THE HOLY FAMILY of JESUS, MARY, and JOSEPH
Sirach 3:2-6,12-14
Colossians 3:12-21
Matthew 2:13-15,19-23
There is an old Polish proverb: le plus ca change, le plus le meme chose. The more things change, the more they remain the same. Because of the times we live in we can easily relate to the fact that government policy would so threaten a family that they would feel the need to flee from their native land to a place of safety. They are willing to undertake a difficult and dangerous journey because the prospect of staying is worse. The family hopes that going where they feel safe will be worth the trouble of finding a new place to live, a way to earn an income, and learning a new language. Joseph and Mary made that difficult decision two thousand years ago escaping their homeland for a foreign country. Here in Chicago, here at St. James, we encounter people who share that story. The Holy Family went to Egypt because it was beyond the reach of a hostile government. They hoped for a warm welcome but mostly they just needed to survive. This story, repeated again and again over the centuries (including my grandparents and, perhaps, many of yours as well), shows something of the resilience of human beings. Being a family is so important that it seems worth almost any risk. There is a special cruelty, therefore, when the receiving country splits up a family, divides children from their parents. We know from the story of the Bible that being an immigrant family is fraught with problems and dangers. On this Sunday when we remember the Holy Family we need to recall that every family is holy because it shares a blessing from God. How we treat the immigrant families of today gives us the opportunity to atone for the harsh treatment that Joseph, Mary and Jesus experienced twenty centuries ago.

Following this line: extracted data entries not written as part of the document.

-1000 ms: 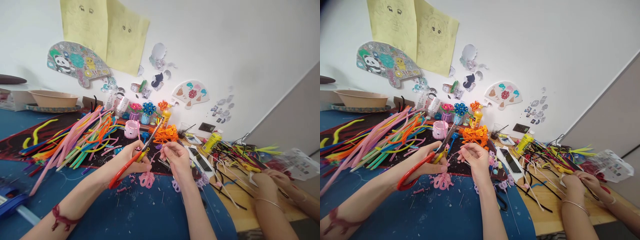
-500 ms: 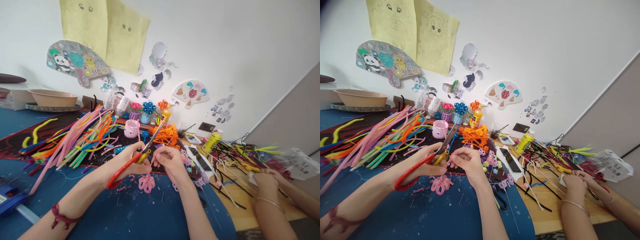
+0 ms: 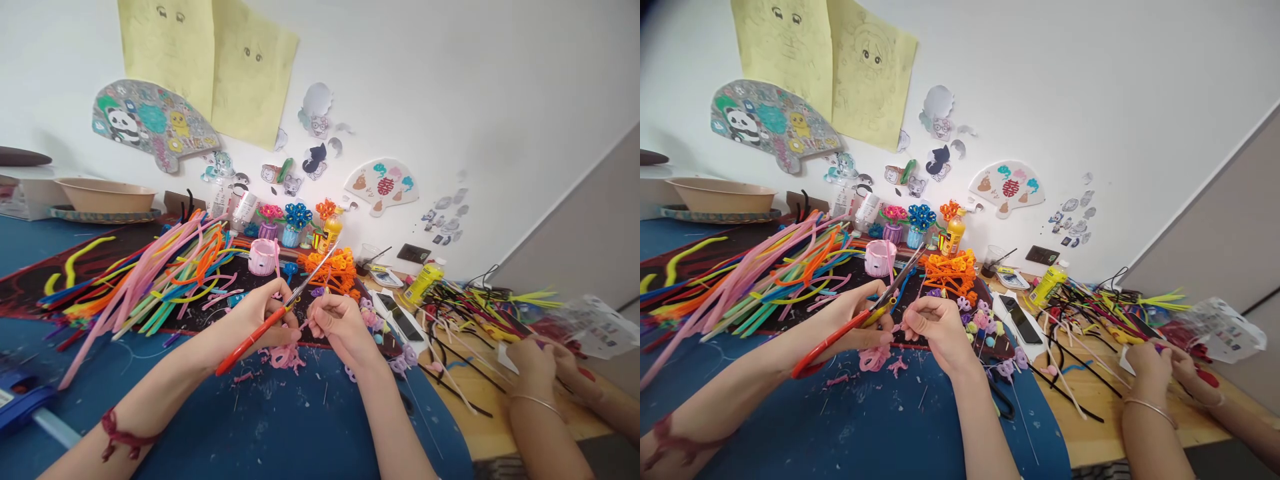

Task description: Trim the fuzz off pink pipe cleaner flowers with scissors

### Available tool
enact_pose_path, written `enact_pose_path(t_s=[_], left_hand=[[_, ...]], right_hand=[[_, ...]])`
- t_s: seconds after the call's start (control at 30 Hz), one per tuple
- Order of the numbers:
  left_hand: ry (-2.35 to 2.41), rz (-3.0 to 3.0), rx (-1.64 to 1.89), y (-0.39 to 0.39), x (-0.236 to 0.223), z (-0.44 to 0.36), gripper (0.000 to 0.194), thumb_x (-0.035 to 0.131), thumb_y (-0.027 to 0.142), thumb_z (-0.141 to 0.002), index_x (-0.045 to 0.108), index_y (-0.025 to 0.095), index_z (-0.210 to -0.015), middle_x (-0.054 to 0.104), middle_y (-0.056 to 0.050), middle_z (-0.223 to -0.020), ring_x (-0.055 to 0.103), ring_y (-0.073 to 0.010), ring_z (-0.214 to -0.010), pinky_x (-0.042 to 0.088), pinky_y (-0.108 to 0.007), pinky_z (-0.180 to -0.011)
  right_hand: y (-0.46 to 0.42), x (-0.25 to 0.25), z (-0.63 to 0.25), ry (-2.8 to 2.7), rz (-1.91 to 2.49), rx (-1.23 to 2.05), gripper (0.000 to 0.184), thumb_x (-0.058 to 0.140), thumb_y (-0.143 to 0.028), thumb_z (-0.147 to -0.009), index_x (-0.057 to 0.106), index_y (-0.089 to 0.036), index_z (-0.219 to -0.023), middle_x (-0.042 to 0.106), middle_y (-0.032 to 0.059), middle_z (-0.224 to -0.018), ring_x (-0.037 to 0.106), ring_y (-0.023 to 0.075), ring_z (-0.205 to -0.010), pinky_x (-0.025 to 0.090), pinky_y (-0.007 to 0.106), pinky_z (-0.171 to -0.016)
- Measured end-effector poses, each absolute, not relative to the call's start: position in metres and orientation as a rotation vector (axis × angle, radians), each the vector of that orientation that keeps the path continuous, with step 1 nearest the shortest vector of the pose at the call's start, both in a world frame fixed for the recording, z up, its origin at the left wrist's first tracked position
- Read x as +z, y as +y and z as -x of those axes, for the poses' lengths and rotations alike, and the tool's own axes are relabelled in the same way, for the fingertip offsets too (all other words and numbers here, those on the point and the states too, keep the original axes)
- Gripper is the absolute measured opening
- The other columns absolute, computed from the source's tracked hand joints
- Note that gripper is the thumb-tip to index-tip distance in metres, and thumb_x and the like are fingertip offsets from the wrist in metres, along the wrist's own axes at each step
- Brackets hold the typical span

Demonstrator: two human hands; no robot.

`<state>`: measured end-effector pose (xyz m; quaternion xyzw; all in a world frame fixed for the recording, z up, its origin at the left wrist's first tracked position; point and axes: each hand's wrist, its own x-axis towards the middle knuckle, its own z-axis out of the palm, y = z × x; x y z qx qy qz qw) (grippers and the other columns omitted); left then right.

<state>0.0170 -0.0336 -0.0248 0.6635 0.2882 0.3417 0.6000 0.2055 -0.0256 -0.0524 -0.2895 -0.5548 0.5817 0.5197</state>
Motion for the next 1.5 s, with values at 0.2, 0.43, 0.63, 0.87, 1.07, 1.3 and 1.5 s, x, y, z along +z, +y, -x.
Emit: enact_pose_path(t_s=[0.2,0.43,0.63,0.87,1.07,1.3,1.5], left_hand=[[0.683,-1.533,0.813,-0.0325,-0.0246,-0.0153,0.038,0.072,0.028,-0.071,0.038,0.024,-0.085,0.062,0.007,-0.069,0.051,-0.0079,-0.053,0.037,-0.021,-0.051],[0.699,-1.509,0.802,-0.0329,-0.0233,-0.0162,0.040,0.075,0.028,-0.066,0.041,0.023,-0.086,0.061,0.008,-0.068,0.052,-0.0082,-0.056,0.038,-0.020,-0.053],[0.684,-1.472,0.816,-0.0347,-0.0242,-0.0169,0.035,0.074,0.022,-0.064,0.043,0.022,-0.081,0.057,0.008,-0.068,0.052,-0.0090,-0.061,0.039,-0.021,-0.056],[0.642,-1.397,0.827,-0.0379,-0.0220,-0.0163,0.031,0.076,0.024,-0.061,0.054,0.023,-0.083,0.057,0.006,-0.065,0.048,-0.0087,-0.053,0.031,-0.020,-0.047],[0.610,-1.354,0.856,-0.0401,-0.0182,-0.0180,0.027,0.075,0.025,-0.059,0.059,0.023,-0.081,0.058,0.004,-0.062,0.049,-0.0103,-0.050,0.037,-0.021,-0.044],[0.713,-1.402,0.942,-0.0365,-0.0232,-0.0199,0.030,0.075,0.026,-0.058,0.056,0.023,-0.082,0.059,0.005,-0.061,0.049,-0.0090,-0.049,0.032,-0.019,-0.041],[0.697,-1.484,0.919,-0.0350,-0.0229,-0.0175,0.032,0.071,0.032,-0.072,0.049,0.022,-0.093,0.059,0.005,-0.068,0.048,-0.0079,-0.054,0.030,-0.020,-0.048]], right_hand=[[-0.0260,-0.0494,-0.2071,-1.315,0.699,1.336,0.020,0.082,-0.033,-0.066,0.071,-0.017,-0.069,0.066,-0.0001,-0.060,0.056,0.0091,-0.050,0.041,0.020,-0.047],[-0.0252,-0.0508,-0.2059,-1.412,0.741,1.276,0.014,0.083,-0.023,-0.063,0.074,-0.020,-0.072,0.070,-0.0009,-0.071,0.061,0.0087,-0.060,0.050,0.019,-0.059],[-0.0266,-0.0506,-0.2023,-1.448,0.701,1.201,0.011,0.082,-0.019,-0.065,0.072,-0.020,-0.070,0.069,-0.0017,-0.071,0.062,0.0096,-0.065,0.052,0.019,-0.063],[-0.0293,-0.0489,-0.2023,-1.468,0.598,1.222,0.009,0.078,-0.018,-0.069,0.069,-0.019,-0.072,0.065,-0.0019,-0.073,0.057,0.0074,-0.056,0.049,0.019,-0.054],[-0.0307,-0.0491,-0.2011,-1.496,0.522,1.175,0.008,0.076,-0.017,-0.072,0.068,-0.020,-0.073,0.064,-0.0023,-0.072,0.058,0.0074,-0.052,0.048,0.020,-0.051],[-0.0300,-0.0499,-0.2000,-1.436,0.618,1.211,0.009,0.074,-0.021,-0.074,0.066,-0.019,-0.077,0.065,-0.0021,-0.073,0.059,0.0083,-0.055,0.048,0.021,-0.053],[-0.0275,-0.0482,-0.2009,-1.310,0.578,1.186,0.007,0.070,-0.021,-0.078,0.063,-0.019,-0.077,0.065,-0.0024,-0.070,0.060,0.0083,-0.054,0.046,0.019,-0.051]])
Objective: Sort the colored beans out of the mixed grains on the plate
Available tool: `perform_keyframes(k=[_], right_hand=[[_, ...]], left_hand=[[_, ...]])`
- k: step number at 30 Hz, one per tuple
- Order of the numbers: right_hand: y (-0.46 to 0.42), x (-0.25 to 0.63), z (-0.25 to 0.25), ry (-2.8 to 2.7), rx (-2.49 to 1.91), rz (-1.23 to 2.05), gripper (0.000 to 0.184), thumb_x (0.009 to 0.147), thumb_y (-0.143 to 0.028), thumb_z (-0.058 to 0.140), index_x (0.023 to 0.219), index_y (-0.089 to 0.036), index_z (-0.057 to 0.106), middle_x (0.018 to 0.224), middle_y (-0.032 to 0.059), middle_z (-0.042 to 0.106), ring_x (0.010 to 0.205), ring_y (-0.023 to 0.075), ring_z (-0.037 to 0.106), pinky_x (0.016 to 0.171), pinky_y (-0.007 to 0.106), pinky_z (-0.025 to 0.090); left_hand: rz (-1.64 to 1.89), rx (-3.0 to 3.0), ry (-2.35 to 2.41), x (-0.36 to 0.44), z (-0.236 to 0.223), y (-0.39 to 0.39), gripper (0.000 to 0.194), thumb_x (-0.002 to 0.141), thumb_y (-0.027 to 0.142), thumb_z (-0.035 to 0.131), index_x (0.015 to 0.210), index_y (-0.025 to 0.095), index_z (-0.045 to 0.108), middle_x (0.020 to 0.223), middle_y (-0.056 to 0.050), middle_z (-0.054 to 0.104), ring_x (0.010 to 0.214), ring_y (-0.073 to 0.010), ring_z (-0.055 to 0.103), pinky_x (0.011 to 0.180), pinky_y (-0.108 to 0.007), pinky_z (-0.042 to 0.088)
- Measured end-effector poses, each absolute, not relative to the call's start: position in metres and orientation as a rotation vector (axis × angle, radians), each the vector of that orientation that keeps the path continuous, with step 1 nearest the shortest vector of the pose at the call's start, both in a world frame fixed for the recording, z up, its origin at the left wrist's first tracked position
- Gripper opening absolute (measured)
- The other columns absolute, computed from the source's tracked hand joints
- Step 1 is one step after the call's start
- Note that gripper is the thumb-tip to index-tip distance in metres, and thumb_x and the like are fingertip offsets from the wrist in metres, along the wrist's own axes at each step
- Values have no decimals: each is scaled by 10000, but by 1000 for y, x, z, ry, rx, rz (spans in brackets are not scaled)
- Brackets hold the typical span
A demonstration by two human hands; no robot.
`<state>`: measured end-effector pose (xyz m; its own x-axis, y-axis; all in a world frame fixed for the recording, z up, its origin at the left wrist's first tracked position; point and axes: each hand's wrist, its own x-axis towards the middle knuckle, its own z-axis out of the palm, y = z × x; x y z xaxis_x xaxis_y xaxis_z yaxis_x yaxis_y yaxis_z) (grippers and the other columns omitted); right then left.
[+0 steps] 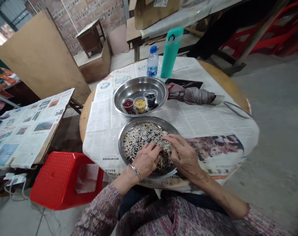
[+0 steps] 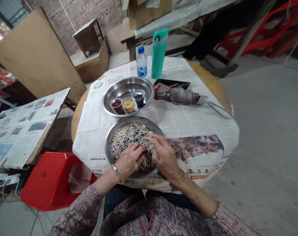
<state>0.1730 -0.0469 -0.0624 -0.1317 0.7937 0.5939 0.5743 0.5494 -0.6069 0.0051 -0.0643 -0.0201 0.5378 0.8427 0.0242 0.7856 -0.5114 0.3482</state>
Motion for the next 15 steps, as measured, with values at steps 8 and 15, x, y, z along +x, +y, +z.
perform_keyframes(k=[8, 15], right_hand=[[-47, 171, -63, -1811, -1117, 243, 367, 908, -94, 403, 1181, -215, 617, 1127, 113, 641, 1077, 238, 612, 966, 434, 511], [-46, 172, -60, -1819, -1124, 246, 366, 900, -86, 395, 1149, -214, 631, 1081, 113, 650, 1033, 243, 622, 924, 442, 527]], left_hand=[[154, 2639, 1512, 11, -22, -26, 315, 871, 246, 626, 1176, 209, 556, 1291, -109, 515, 1146, -300, 484, 936, -460, 497], [154, 2492, 1616, -21, -20, -36, 224, 914, 41, 445, 1008, 191, 581, 968, -60, 580, 867, -189, 573, 767, -306, 527]])
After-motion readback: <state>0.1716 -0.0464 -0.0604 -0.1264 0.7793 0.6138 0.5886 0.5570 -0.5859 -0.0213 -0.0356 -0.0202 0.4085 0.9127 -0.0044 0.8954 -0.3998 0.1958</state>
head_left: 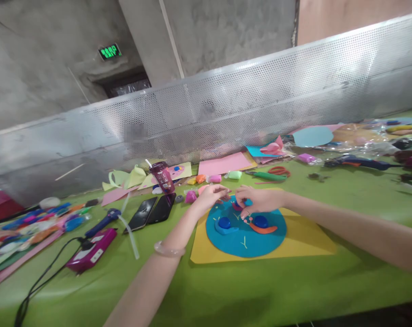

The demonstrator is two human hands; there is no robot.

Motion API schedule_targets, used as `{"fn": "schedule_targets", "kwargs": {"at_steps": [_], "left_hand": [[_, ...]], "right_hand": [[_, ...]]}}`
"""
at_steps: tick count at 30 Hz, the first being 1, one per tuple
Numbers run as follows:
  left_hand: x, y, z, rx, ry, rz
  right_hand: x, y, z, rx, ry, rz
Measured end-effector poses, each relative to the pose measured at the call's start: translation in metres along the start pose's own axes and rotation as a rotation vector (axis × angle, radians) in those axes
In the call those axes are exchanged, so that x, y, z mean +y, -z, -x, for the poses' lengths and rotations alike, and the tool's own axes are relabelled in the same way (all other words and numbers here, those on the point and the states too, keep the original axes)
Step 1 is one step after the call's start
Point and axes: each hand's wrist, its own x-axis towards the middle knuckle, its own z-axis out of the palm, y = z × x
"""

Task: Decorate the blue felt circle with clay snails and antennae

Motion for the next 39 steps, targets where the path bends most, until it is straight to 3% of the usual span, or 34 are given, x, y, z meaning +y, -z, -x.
{"fn": "schedule_targets", "kwargs": {"at_steps": [4, 9, 14, 19, 23, 39], "left_hand": [[-0.0017, 0.0005, -0.0008, -0.003, -0.013, -0.013], [-0.0015, 0.0001, -0.0005, -0.003, -0.003, -0.007], [0.0004, -0.0009, 0.0009, 0.003, -0.003, -0.008], [0.0002, -0.0004, 0.0005, -0.003, 0.005, -0.006], [-0.0002, -0.0002, 0.0, -0.006, 0.011, -0.018], [0.0015, -0.0009, 0.0008, 0.001, 0.024, -0.002]], "right_hand": [[0.0001, -0.0033, -0.0011, -0.044, 0.002, 0.018], [-0.001, -0.0026, -0.0011, 0.011, -0.026, 0.012], [-0.0004, -0.0038, -0.0014, -0.032, -0.006, 0.044], [0.0022, -0.006, -0.002, 0.02, 0.012, 0.048], [0.003, -0.0061, -0.0026, -0.024, 0.003, 0.06], [0.0006, -0.0044, -0.0014, 0.008, -0.003, 0.081]]}}
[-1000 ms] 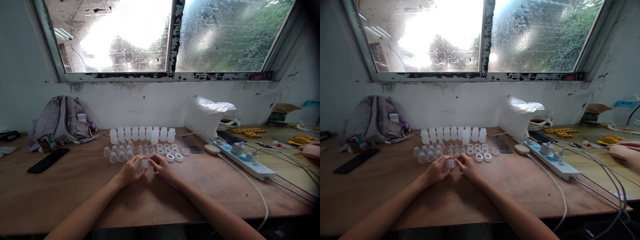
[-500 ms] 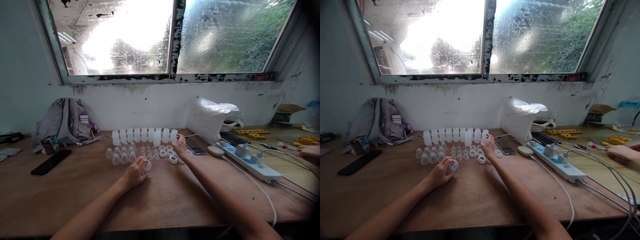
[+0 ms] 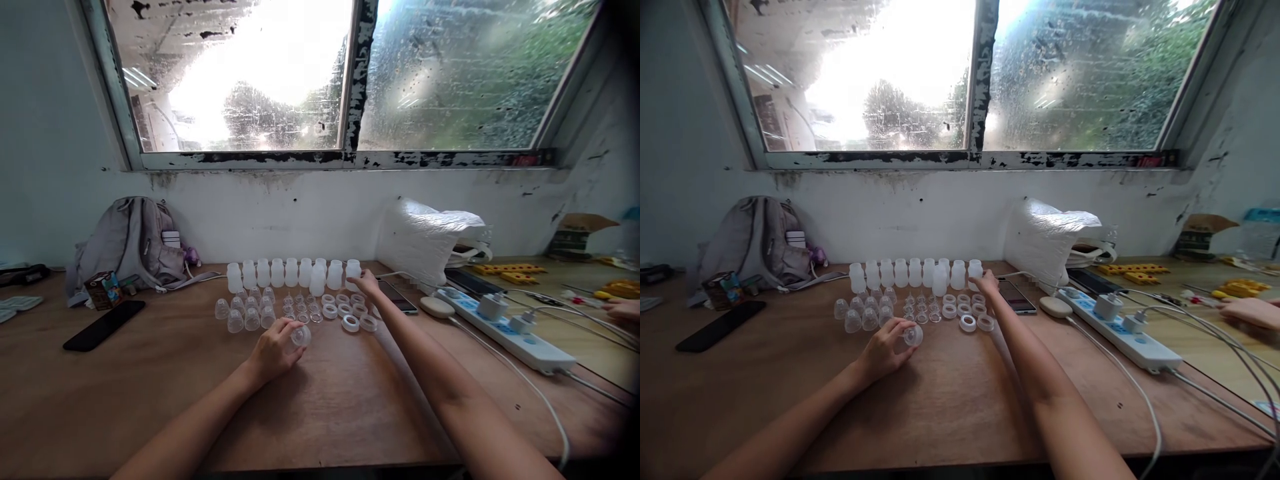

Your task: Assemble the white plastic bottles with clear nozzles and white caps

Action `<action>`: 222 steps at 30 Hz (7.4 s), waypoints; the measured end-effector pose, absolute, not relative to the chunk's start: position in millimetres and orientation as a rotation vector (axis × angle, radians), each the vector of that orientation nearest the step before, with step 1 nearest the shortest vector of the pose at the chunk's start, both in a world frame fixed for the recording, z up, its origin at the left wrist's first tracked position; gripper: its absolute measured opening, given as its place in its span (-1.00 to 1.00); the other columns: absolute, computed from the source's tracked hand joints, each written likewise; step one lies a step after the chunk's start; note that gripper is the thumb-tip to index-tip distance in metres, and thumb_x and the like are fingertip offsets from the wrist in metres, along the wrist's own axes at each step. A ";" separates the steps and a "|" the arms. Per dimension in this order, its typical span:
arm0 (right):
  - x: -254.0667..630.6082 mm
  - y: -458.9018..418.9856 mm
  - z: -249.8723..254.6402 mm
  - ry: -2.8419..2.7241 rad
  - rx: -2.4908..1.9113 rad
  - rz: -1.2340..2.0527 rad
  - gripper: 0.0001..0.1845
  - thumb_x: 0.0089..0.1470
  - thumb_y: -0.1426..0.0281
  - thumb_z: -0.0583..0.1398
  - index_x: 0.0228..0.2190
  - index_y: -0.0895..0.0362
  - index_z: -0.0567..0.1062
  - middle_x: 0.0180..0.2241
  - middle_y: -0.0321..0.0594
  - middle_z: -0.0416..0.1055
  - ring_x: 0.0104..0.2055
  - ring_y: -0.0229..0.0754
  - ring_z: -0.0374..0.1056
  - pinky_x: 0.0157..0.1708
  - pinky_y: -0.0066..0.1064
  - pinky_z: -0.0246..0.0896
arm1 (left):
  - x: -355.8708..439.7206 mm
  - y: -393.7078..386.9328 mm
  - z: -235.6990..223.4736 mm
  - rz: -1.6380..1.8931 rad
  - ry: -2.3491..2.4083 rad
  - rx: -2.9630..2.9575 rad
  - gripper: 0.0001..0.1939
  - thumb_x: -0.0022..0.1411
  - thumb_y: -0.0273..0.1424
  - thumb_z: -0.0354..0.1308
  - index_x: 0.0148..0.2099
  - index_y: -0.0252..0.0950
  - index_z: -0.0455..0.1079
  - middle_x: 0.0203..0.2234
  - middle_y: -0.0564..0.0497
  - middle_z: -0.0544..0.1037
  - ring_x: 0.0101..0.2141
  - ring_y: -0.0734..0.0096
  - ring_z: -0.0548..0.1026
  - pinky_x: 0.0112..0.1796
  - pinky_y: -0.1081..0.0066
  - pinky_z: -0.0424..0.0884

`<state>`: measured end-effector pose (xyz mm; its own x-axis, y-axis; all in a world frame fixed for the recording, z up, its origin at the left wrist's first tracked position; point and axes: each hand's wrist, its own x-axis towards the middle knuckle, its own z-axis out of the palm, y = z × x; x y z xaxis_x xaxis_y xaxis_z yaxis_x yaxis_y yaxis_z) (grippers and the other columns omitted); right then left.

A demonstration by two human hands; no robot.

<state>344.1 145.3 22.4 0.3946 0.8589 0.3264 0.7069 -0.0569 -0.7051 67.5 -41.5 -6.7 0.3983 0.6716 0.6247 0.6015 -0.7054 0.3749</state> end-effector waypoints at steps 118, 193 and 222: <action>251.3 -1.1 -8.5 -0.935 -0.736 1.726 -0.71 -0.05 0.20 0.09 -0.36 0.17 0.26 -0.53 -0.27 0.33 -0.65 -0.33 0.26 -0.76 -0.54 0.14 | 20.3 -7.7 -4.3 1.038 1.718 2.735 -0.79 0.10 -0.34 0.02 -0.19 -0.23 0.33 -0.33 -0.07 0.48 -0.20 0.19 0.35 -0.05 0.12 0.01; 258.3 -52.8 -11.6 -1.691 -0.769 0.647 -0.83 -0.12 0.25 0.10 -0.47 0.08 0.29 -0.50 -0.23 0.26 -0.48 -0.18 0.18 -0.48 -0.35 0.07 | 85.7 -78.3 -0.3 1.574 0.830 1.659 -0.72 0.15 -0.32 -0.18 -0.44 -0.32 0.29 -0.44 -0.05 0.41 -0.39 0.36 0.36 -0.34 0.41 0.24; 273.4 0.5 20.0 -1.141 -0.644 1.568 -0.68 -0.06 0.23 0.11 -0.26 0.16 0.35 -0.31 -0.13 0.40 -0.30 -0.15 0.34 -0.40 -0.37 0.25 | 51.3 -24.8 10.3 1.497 0.919 0.995 -0.69 -0.03 -0.16 0.05 -0.31 -0.28 0.21 -0.39 0.05 0.38 -0.53 0.52 0.42 -0.58 0.51 0.30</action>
<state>273.4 0.5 20.0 -0.3109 0.9393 0.1451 -0.4267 -0.0015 -0.9044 51.3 -24.8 10.3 -0.0849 0.9899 0.1133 -0.3472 -0.1359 0.9279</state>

What is it about families that make immigrants dare so much for them? The memory of Jesus growing up in a family remarkably like our own says that God lives in our homes just as the son of God lived in Joseph and Mary’s. We all know what it is like to live in a family. The very best and the very worst things that happen to us happen in the context of family. No joy is quite as powerful as that of feeling the bonds of love that unite a family. No pain is quite as terrible as that which family members can inflict upon one another. How happy we are when some blessing happens to a family member. How sad we are when tragedy is not stalking the anonymous stranger but afflicting someone whom we love. The scripture assures us that Jesus was like us in all things but sin so he must have had the same experiences with his family that we have with ours. It is a powerful testimony to the commitment that God has to the world that Jesus lived so completely a human life that he was nurtured in the midst of a family.
The fact that we are celebrating this day as a commemoration of the Holy Family is a reminder that family more than a social or economic way of structuring society. Family has a spiritual and religious dimension as well. The spiritual life in the family is not a given, does not happen automatically. We have to work at it. The Bible provides some guidance on what that looks like. We have to “put on” a life of virtue as St. Paul says in his letter to the Colossians: First of all, “be thankful.” St. Paul says it three times in the passage: “sing songs with gratitude.” “Whatever you do given thanks to God the Father.” There is so much we have to be grateful for in our families. Certainly they are not perfect, but give thanks for who they are. There is a Polish custom we used to practice in my home growing up of sharing the “oplatki.” This was a wafer of unleavened bread, something like the communion wafer, that we would pass around the table. Everyone would break off a piece and say what they were giving thanks for as we ended the year. Your family might have a similar custom or might want to establish a new custom. As the year is ending spend some time with your family and give thanks for blessings received – and just for the fact that you have these people woven into your life to help you to know who you are.
Second, St. Paul also stresses three times the importance of forgiveness if we are to become a holy family, “bearing with one another and forgiving one another, if one has a grievance against another; forgive as the Lord has forgiven you.” All of which is to say, whenever you have two people rubbing against each other you have the giving and the taking of wounds. Those wounds can sit and fester and drive us apart. OR, we can heed the admonition of the Apostle and be willing to give and receive forgiveness. No doubt the teen-aged Jesus himself had to say he was sorry when he distressed his parents so much when he visited the elders in the temple. Forgiveness greases the wheel of family life.
Finally, St. Paul says “over all these things put on love, that is the bond of perfection.” As anyone who has ever lived in a family can testify love is more than a feeling. At times the people that you love are driving your crazy. Loving them is reflected in what we do for one another more than having warm and fuzzy feelings toward each other. While giving the occasional hug and kiss shows love so does changing the diaper, going to work each day, taking out the trash. Love is an action verb. St. John says in his epistle “Let us love each other in deed and truth and not merely talk about it.” So gratitude, forgiveness and loving actions – that’s how the Bible suggests every family can become a holy family.